• WHAT THE TASK REQUIRES
Return every line below exactly, without dropping any.

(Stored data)
____

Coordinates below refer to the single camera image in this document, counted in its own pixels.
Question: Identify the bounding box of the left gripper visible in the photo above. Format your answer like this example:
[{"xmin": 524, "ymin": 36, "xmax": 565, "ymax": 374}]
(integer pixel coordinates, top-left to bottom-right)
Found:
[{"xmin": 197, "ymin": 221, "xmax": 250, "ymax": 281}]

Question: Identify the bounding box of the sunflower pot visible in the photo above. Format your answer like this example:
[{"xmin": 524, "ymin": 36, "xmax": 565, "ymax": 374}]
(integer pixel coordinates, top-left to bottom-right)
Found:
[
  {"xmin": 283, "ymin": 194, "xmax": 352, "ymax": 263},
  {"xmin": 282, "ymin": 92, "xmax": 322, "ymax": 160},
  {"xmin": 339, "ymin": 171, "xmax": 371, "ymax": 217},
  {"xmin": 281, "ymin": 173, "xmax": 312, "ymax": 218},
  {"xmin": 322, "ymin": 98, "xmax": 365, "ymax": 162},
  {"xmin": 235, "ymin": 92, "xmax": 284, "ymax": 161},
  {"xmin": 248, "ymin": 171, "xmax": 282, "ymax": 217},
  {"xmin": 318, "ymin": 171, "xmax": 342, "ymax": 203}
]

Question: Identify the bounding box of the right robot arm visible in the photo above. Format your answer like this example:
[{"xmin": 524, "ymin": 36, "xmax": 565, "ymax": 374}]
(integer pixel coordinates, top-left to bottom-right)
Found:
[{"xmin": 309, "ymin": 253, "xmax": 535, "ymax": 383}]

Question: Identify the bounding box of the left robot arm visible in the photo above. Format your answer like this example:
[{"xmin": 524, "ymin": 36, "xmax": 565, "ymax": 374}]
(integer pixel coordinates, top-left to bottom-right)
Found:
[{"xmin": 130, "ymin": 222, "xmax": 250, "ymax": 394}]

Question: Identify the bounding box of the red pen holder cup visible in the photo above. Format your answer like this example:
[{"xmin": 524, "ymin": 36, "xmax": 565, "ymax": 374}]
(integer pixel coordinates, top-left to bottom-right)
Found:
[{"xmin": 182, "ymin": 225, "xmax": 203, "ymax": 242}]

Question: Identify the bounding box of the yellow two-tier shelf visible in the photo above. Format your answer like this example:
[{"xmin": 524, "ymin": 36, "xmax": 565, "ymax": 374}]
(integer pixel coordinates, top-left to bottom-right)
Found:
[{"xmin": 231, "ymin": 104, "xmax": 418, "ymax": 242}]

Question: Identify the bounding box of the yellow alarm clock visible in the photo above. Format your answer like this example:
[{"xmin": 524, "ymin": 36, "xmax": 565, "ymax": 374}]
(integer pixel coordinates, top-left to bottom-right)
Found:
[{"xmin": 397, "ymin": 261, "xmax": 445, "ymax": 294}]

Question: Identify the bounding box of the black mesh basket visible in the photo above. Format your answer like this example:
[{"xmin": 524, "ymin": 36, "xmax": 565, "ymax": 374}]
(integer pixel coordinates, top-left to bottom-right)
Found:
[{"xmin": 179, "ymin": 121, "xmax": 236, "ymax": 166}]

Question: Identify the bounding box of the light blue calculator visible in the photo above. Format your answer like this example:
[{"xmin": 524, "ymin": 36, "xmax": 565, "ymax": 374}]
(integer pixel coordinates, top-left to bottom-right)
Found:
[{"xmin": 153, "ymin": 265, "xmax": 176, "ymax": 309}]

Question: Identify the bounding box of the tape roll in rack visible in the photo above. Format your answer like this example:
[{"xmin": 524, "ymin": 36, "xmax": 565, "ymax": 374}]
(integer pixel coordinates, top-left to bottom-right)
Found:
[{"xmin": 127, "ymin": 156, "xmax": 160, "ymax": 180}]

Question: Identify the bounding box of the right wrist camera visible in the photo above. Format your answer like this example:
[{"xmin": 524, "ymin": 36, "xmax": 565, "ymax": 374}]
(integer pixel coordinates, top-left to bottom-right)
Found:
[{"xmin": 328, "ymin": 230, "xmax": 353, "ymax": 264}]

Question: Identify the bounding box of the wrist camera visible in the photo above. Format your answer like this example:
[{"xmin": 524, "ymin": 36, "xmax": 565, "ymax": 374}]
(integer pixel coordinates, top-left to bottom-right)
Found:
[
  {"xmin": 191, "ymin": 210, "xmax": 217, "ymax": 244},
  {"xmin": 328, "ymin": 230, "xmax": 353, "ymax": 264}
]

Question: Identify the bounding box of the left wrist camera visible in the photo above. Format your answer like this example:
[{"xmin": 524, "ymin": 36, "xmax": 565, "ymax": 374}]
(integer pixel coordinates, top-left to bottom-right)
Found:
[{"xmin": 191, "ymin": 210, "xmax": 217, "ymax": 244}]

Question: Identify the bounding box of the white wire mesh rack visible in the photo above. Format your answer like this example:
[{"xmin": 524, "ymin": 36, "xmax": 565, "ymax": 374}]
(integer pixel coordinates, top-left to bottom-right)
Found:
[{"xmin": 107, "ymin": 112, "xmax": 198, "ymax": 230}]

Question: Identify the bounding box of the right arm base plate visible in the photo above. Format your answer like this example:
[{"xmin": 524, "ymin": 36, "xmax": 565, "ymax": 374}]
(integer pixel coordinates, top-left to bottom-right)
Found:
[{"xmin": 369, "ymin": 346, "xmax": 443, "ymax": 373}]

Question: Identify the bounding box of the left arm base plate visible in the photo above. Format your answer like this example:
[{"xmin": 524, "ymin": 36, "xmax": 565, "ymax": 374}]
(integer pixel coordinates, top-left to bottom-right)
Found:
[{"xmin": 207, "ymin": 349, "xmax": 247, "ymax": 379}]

____

• RESULT
Coordinates below refer to the single camera image in this document, counted in its own pixels.
Question: Identify the bounding box of the left gripper visible in the photo above. Format your answer like this example:
[{"xmin": 524, "ymin": 36, "xmax": 565, "ymax": 374}]
(integer pixel coordinates, top-left to bottom-right)
Found:
[{"xmin": 197, "ymin": 221, "xmax": 250, "ymax": 281}]

Question: Identify the bounding box of the sunflower pot visible in the photo above. Format your answer like this example:
[{"xmin": 524, "ymin": 36, "xmax": 565, "ymax": 374}]
(integer pixel coordinates, top-left to bottom-right)
Found:
[
  {"xmin": 283, "ymin": 194, "xmax": 352, "ymax": 263},
  {"xmin": 282, "ymin": 92, "xmax": 322, "ymax": 160},
  {"xmin": 339, "ymin": 171, "xmax": 371, "ymax": 217},
  {"xmin": 281, "ymin": 173, "xmax": 312, "ymax": 218},
  {"xmin": 322, "ymin": 98, "xmax": 365, "ymax": 162},
  {"xmin": 235, "ymin": 92, "xmax": 284, "ymax": 161},
  {"xmin": 248, "ymin": 171, "xmax": 282, "ymax": 217},
  {"xmin": 318, "ymin": 171, "xmax": 342, "ymax": 203}
]

Question: Identify the bounding box of the right robot arm visible in the photo above. Format your answer like this example:
[{"xmin": 524, "ymin": 36, "xmax": 565, "ymax": 374}]
(integer pixel coordinates, top-left to bottom-right)
Found:
[{"xmin": 309, "ymin": 253, "xmax": 535, "ymax": 383}]

Question: Identify the bounding box of the left robot arm visible in the photo above. Format your answer like this example:
[{"xmin": 524, "ymin": 36, "xmax": 565, "ymax": 374}]
(integer pixel coordinates, top-left to bottom-right)
Found:
[{"xmin": 130, "ymin": 222, "xmax": 250, "ymax": 394}]

Question: Identify the bounding box of the red pen holder cup visible in the photo above. Format your answer like this example:
[{"xmin": 524, "ymin": 36, "xmax": 565, "ymax": 374}]
(integer pixel coordinates, top-left to bottom-right)
Found:
[{"xmin": 182, "ymin": 225, "xmax": 203, "ymax": 242}]

Question: Identify the bounding box of the yellow two-tier shelf visible in the photo above. Format your answer like this example:
[{"xmin": 524, "ymin": 36, "xmax": 565, "ymax": 374}]
(integer pixel coordinates, top-left to bottom-right)
Found:
[{"xmin": 231, "ymin": 104, "xmax": 418, "ymax": 242}]

Question: Identify the bounding box of the yellow alarm clock visible in the photo above. Format your answer like this example:
[{"xmin": 524, "ymin": 36, "xmax": 565, "ymax": 374}]
(integer pixel coordinates, top-left to bottom-right)
Found:
[{"xmin": 397, "ymin": 261, "xmax": 445, "ymax": 294}]

Question: Identify the bounding box of the black mesh basket visible in the photo above. Format your answer like this example:
[{"xmin": 524, "ymin": 36, "xmax": 565, "ymax": 374}]
(integer pixel coordinates, top-left to bottom-right)
Found:
[{"xmin": 179, "ymin": 121, "xmax": 236, "ymax": 166}]

Question: Identify the bounding box of the light blue calculator visible in the photo above. Format your answer like this example:
[{"xmin": 524, "ymin": 36, "xmax": 565, "ymax": 374}]
(integer pixel coordinates, top-left to bottom-right)
Found:
[{"xmin": 153, "ymin": 265, "xmax": 176, "ymax": 309}]

Question: Identify the bounding box of the tape roll in rack visible in the photo above. Format your answer like this example:
[{"xmin": 524, "ymin": 36, "xmax": 565, "ymax": 374}]
(integer pixel coordinates, top-left to bottom-right)
Found:
[{"xmin": 127, "ymin": 156, "xmax": 160, "ymax": 180}]

Question: Identify the bounding box of the right wrist camera visible in the photo above. Format your answer like this example:
[{"xmin": 524, "ymin": 36, "xmax": 565, "ymax": 374}]
(integer pixel coordinates, top-left to bottom-right)
Found:
[{"xmin": 328, "ymin": 230, "xmax": 353, "ymax": 264}]

Question: Identify the bounding box of the wrist camera visible in the photo above. Format your answer like this example:
[{"xmin": 524, "ymin": 36, "xmax": 565, "ymax": 374}]
(integer pixel coordinates, top-left to bottom-right)
Found:
[
  {"xmin": 191, "ymin": 210, "xmax": 217, "ymax": 244},
  {"xmin": 328, "ymin": 230, "xmax": 353, "ymax": 264}
]

Question: Identify the bounding box of the left wrist camera visible in the photo above. Format your answer like this example:
[{"xmin": 524, "ymin": 36, "xmax": 565, "ymax": 374}]
(integer pixel coordinates, top-left to bottom-right)
Found:
[{"xmin": 191, "ymin": 210, "xmax": 217, "ymax": 244}]

Question: Identify the bounding box of the white wire mesh rack visible in the photo above. Format your answer like this example:
[{"xmin": 524, "ymin": 36, "xmax": 565, "ymax": 374}]
(integer pixel coordinates, top-left to bottom-right)
Found:
[{"xmin": 107, "ymin": 112, "xmax": 198, "ymax": 230}]

Question: Identify the bounding box of the right arm base plate visible in the photo above. Format your answer like this example:
[{"xmin": 524, "ymin": 36, "xmax": 565, "ymax": 374}]
(integer pixel coordinates, top-left to bottom-right)
Found:
[{"xmin": 369, "ymin": 346, "xmax": 443, "ymax": 373}]

Question: Identify the bounding box of the left arm base plate visible in the photo above. Format your answer like this example:
[{"xmin": 524, "ymin": 36, "xmax": 565, "ymax": 374}]
(integer pixel coordinates, top-left to bottom-right)
Found:
[{"xmin": 207, "ymin": 349, "xmax": 247, "ymax": 379}]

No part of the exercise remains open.